Escreve
António Afonso
Para compreender melhor esta crónica, devemos situar-nos, em termos de tempo, nos anos 50 do século passado, num lugar remoto no Nordeste Algarvio, a rádio não era extensiva a todos, a televisão não tinha chegado e os outros meios de comunicação, alguns não tinham nascido.
Ao final da tarde, ao regressarmos da escola, tínhamos de realizar tarefas que nos tinham sido confiadas previamente, como sejam: ir ao poço buscar água, alimentar os animais, preparar a lenha para alimentar a lareira durante a noite, etc. Conjugávamos então parcerias com os amigos e tudo se resolvia, airosamente, desta forma de ajuda mútua.

Os trabalhos eram feitos em ardósia (pedra preta, com um caixilho de madeira de cantos arredondados), escrevíamos com giz, ou na falta dele, fabricávamos nós os próprios lápis com taliscas do Barranco da Corte (Xisto foliáceo), só posteriormente passávamos tudo a limpo para o caderno.
Devo acrescentar, que esta pedra, que vos falo, não é mais que um antepassado do célebre computador Magalhães.
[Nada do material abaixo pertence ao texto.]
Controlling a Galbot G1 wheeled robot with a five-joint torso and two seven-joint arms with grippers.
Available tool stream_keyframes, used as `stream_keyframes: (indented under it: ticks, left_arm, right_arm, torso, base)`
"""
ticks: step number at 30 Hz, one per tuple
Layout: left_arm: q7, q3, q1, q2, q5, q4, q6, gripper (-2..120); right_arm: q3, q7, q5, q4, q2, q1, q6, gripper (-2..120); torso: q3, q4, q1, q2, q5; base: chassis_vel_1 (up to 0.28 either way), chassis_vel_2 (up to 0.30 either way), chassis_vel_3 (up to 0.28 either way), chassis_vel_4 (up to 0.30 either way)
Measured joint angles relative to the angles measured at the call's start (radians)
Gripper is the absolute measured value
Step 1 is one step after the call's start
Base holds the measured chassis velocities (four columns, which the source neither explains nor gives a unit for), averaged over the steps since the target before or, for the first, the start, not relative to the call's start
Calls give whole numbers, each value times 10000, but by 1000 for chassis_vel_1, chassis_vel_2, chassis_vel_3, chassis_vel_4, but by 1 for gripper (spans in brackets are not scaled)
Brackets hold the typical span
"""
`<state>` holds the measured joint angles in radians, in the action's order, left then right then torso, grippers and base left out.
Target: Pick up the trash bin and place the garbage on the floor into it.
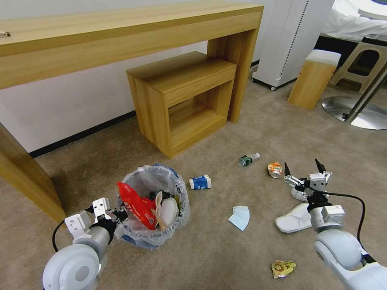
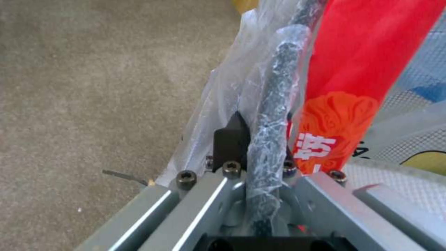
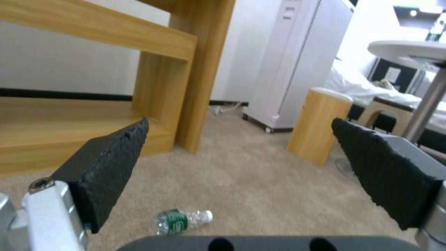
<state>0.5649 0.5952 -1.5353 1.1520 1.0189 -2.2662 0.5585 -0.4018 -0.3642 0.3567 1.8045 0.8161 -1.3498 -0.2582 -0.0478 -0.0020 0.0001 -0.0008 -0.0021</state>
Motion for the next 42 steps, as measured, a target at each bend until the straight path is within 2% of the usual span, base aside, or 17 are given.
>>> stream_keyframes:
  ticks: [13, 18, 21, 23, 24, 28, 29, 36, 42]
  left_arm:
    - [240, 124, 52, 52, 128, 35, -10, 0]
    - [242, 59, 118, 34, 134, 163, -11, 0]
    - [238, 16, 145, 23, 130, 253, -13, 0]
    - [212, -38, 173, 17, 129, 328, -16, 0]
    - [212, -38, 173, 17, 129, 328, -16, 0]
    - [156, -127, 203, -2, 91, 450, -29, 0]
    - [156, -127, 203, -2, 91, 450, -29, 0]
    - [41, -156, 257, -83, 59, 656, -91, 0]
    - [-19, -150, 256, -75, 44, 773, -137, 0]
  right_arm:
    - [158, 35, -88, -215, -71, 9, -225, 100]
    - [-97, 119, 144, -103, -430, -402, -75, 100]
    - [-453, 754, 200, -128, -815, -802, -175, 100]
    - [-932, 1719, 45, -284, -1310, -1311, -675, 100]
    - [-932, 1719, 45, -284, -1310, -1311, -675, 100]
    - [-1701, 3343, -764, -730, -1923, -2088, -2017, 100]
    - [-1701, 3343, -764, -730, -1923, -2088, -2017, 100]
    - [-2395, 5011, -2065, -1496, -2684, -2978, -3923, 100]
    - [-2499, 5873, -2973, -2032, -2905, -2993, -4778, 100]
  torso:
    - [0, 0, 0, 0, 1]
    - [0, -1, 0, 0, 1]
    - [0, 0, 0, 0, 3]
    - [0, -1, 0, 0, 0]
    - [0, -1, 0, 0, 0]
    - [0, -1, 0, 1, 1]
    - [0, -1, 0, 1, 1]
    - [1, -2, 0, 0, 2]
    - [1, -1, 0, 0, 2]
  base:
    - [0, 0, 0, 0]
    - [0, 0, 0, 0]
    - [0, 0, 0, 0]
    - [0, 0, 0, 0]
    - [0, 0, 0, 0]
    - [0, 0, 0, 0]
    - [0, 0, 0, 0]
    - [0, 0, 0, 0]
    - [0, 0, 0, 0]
Ainda hoje, quando as crianças me pergunta a idade eu respondo dizendo-lhe que sou da idade da pedra. – Então o tio é "muita" velho!

O primo Afonso era, sem sombra de dúvida, um exímio contador de histórias, umas vividas outras imaginadas, reproduzidas com tanta graça e realismo que nos atraía como as tivéssemos a viver in loco; havia sido guarda republicano a cavalo nas planícies do Alentejo e aí acumulado muitas vivências; homem corpulento com voz grossa que brotava dos confins da alma, que nos encantava simplesmente!
Que Saudades desses tempos de criança!